Aim of the exercise:
Up to and including the line with "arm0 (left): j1", return every line from the start of the entries below exactly.

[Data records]
------------------------------------------------------------

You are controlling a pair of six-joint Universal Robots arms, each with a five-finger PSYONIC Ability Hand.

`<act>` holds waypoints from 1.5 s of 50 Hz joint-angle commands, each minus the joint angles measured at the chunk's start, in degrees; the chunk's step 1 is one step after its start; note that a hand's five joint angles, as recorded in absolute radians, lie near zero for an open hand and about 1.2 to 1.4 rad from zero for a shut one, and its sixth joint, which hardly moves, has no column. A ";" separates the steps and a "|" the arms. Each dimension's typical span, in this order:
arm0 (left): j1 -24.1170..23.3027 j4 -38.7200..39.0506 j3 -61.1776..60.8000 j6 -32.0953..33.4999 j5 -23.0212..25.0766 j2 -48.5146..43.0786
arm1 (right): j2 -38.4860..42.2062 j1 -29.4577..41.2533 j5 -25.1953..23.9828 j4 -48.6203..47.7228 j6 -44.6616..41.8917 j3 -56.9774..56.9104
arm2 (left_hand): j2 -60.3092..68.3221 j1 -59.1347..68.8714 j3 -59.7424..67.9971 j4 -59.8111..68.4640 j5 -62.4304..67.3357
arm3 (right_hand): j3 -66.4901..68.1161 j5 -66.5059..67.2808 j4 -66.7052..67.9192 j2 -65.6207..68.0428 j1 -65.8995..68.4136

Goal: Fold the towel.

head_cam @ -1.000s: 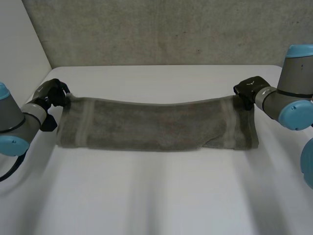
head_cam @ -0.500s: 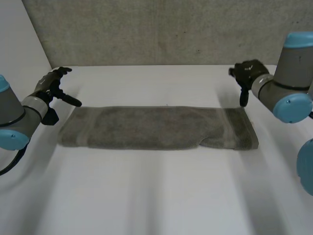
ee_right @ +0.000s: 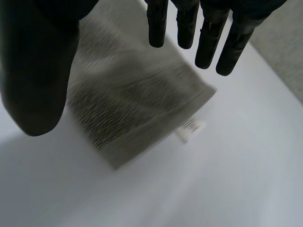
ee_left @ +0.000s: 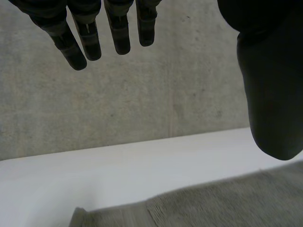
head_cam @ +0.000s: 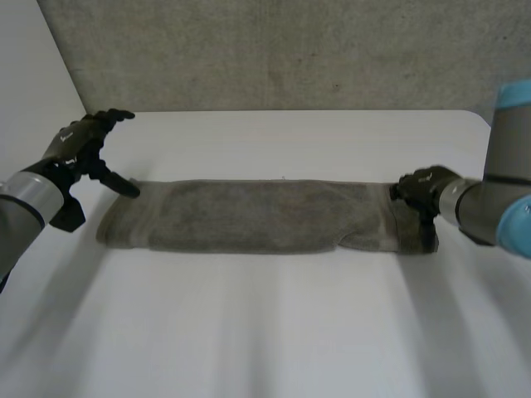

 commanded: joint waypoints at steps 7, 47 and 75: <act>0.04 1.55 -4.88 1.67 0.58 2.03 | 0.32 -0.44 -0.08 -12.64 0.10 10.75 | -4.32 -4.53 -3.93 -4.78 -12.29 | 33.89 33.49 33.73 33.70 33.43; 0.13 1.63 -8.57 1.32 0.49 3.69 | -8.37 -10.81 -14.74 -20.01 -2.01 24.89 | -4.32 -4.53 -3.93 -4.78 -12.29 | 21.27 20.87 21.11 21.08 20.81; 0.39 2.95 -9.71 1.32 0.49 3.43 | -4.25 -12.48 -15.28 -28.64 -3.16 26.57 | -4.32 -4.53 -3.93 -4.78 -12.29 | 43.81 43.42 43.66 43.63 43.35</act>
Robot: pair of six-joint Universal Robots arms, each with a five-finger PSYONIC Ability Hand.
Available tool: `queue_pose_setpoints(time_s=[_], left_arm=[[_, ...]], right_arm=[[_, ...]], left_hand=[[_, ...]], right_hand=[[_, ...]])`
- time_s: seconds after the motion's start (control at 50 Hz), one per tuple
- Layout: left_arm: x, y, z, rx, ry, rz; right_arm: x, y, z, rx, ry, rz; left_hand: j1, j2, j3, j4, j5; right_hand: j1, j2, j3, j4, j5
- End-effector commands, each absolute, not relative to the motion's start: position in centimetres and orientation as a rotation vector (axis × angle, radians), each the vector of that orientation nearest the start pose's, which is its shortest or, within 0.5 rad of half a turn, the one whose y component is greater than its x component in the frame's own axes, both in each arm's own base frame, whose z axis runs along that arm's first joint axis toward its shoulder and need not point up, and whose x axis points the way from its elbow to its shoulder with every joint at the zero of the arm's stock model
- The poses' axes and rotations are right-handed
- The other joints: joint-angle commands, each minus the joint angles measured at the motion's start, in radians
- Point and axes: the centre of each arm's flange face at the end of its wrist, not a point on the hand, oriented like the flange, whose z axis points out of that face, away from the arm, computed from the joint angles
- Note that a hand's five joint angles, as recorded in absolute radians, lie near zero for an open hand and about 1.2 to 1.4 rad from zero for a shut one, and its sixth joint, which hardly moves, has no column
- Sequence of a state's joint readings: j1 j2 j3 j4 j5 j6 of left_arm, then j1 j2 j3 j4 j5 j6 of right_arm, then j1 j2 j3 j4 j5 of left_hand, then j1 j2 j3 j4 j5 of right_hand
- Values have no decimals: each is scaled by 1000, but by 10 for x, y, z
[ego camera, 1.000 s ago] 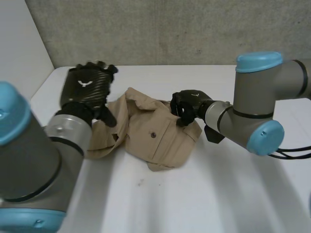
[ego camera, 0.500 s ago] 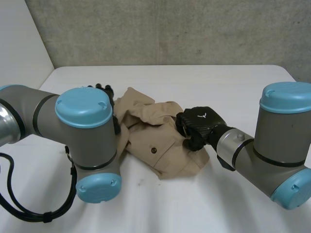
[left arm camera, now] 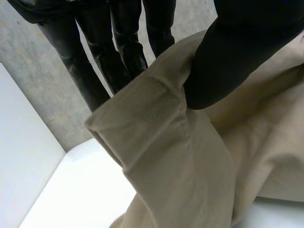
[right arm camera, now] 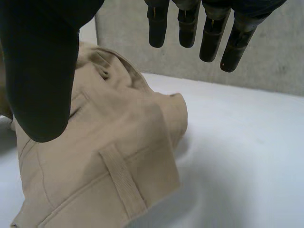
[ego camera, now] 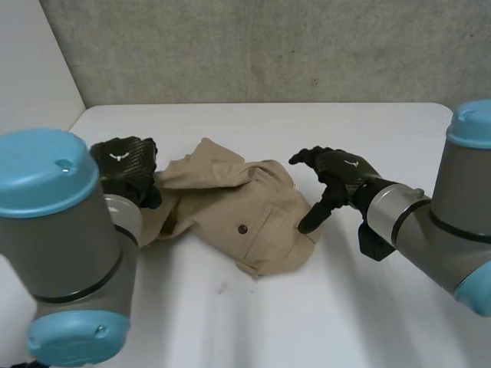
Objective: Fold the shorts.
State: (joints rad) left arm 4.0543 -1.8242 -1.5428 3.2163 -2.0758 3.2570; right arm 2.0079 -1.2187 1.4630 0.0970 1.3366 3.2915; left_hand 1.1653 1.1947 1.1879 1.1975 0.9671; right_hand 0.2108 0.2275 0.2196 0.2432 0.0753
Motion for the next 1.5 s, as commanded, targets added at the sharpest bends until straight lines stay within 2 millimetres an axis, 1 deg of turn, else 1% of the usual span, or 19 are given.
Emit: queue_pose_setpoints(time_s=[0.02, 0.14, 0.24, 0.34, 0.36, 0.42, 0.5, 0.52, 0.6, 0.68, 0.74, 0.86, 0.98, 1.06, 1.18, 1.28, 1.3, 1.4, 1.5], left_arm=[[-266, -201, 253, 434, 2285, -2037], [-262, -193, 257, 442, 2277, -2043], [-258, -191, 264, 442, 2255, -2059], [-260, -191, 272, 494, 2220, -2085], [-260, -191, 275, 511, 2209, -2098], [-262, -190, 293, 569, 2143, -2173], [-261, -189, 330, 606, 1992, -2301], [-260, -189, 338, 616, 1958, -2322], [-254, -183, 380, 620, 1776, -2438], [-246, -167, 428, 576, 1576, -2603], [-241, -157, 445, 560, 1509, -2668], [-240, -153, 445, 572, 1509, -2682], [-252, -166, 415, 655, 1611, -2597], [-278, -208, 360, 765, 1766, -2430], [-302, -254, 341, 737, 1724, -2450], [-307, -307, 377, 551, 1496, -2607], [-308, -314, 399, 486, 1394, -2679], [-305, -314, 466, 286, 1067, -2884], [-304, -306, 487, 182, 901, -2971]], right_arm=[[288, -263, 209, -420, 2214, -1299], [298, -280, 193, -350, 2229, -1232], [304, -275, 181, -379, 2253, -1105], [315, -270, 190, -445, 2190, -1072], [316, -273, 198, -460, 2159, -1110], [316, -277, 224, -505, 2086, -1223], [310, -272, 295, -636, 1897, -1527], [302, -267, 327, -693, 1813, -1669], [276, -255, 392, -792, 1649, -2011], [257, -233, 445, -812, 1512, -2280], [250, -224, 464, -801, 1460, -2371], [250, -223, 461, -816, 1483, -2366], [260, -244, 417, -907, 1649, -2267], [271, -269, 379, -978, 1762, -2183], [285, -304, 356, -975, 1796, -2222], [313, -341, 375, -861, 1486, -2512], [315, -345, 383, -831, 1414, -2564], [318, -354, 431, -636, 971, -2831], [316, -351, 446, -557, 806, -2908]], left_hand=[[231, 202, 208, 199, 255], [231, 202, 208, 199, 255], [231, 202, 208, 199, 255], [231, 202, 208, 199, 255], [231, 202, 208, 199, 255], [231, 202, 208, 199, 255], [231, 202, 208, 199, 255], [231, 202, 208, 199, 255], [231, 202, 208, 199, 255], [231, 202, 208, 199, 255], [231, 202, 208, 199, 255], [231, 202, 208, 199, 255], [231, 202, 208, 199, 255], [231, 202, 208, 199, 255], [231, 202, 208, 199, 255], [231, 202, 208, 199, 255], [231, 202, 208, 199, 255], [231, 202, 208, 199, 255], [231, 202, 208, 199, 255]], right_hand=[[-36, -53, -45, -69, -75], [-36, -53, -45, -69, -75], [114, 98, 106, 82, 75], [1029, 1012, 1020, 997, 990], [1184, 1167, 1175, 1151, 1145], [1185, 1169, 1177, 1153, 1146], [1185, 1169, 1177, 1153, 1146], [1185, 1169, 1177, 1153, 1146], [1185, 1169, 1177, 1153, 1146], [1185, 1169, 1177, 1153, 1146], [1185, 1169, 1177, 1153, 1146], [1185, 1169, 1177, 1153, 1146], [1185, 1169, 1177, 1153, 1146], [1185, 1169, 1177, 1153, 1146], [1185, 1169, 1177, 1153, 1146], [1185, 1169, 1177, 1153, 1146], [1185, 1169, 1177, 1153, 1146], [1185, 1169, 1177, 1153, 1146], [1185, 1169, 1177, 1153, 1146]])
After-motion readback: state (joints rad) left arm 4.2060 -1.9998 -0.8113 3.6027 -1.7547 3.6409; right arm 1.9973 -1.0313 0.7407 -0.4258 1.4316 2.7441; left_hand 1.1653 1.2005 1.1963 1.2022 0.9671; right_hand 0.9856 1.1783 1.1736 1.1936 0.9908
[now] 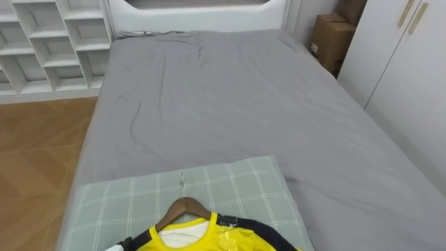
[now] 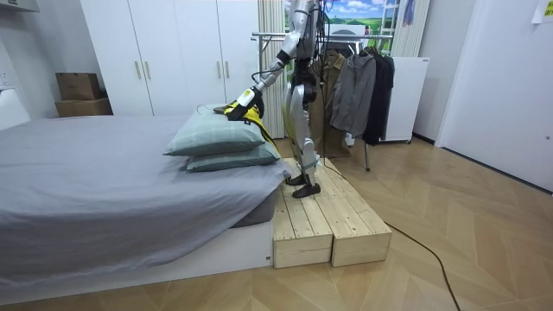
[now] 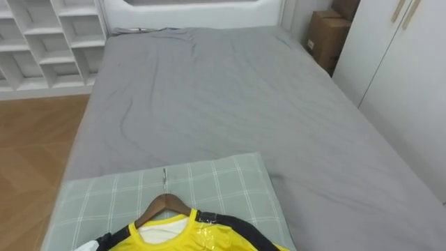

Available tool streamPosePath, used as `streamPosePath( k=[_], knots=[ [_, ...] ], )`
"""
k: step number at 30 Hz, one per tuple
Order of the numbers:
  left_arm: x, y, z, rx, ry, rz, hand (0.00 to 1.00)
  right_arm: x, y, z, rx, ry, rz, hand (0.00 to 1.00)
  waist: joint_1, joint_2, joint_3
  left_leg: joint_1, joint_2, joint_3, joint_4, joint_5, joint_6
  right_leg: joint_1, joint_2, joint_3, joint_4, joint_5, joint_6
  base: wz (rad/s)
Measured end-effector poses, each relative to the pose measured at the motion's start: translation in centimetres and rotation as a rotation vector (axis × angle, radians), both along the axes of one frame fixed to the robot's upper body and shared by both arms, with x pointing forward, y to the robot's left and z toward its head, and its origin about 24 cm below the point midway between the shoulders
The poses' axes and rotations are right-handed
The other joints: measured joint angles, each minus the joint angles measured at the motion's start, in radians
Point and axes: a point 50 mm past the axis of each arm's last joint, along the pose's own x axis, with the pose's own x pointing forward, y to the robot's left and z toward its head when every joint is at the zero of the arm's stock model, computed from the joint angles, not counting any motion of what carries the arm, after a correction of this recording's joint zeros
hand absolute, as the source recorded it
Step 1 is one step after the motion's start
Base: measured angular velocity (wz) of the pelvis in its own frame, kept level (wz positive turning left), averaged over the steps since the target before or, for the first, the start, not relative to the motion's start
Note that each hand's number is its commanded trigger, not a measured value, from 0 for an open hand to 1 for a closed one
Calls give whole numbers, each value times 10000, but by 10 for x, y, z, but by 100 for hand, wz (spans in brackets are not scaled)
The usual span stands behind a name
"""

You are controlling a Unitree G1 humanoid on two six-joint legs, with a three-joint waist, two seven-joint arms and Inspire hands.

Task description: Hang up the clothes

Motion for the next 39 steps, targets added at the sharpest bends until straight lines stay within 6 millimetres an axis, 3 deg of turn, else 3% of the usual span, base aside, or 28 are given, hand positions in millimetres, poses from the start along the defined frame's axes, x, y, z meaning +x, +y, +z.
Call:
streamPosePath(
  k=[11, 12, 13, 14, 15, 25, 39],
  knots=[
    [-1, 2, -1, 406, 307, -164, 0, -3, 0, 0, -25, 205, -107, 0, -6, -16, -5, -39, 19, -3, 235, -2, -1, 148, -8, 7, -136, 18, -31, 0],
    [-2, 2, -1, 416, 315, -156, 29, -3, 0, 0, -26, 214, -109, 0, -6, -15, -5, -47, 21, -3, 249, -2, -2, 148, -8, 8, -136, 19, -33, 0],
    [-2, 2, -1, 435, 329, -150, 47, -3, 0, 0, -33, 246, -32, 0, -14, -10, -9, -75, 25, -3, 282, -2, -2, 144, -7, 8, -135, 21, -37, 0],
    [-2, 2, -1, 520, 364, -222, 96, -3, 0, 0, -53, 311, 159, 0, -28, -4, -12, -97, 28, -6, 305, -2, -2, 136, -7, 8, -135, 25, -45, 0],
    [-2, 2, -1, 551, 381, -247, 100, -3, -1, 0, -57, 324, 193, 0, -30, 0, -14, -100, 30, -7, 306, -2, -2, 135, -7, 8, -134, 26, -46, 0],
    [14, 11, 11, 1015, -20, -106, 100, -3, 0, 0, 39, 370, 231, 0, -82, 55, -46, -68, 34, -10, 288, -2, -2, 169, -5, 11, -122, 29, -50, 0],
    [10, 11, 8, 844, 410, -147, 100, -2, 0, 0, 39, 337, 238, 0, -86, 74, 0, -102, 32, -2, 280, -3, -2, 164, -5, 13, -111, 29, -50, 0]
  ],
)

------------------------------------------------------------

Reply to the task:
You are controlling a pair of six-joint Universal Robots arms, each with a five-finger PSYONIC Ability Hand.

`<act>` holds waypoints from 1.5 s of 50 Hz joint-angle commands, each minus the joint angles measured at the chunk's start, in degrees; the chunk's step 1 is one step after its start; note that a hand's five joint angles, as recorded in absolute radians, lie near zero for an open hand and about 1.2 to 1.4 rad from zero for a shut one, and its sixth joint, which hardly moves, has no column. A ";" separates the steps and a "|" the arms. Each dimension's typical span, in this order:
arm0 (left): j1 -24.1170..23.3027 j4 -38.7200..39.0506 j3 -61.1776..60.8000 j6 -32.0953..33.4999 j5 -23.0212..25.0766 j2 -48.5146..43.0786

This finishes the answer to the exercise.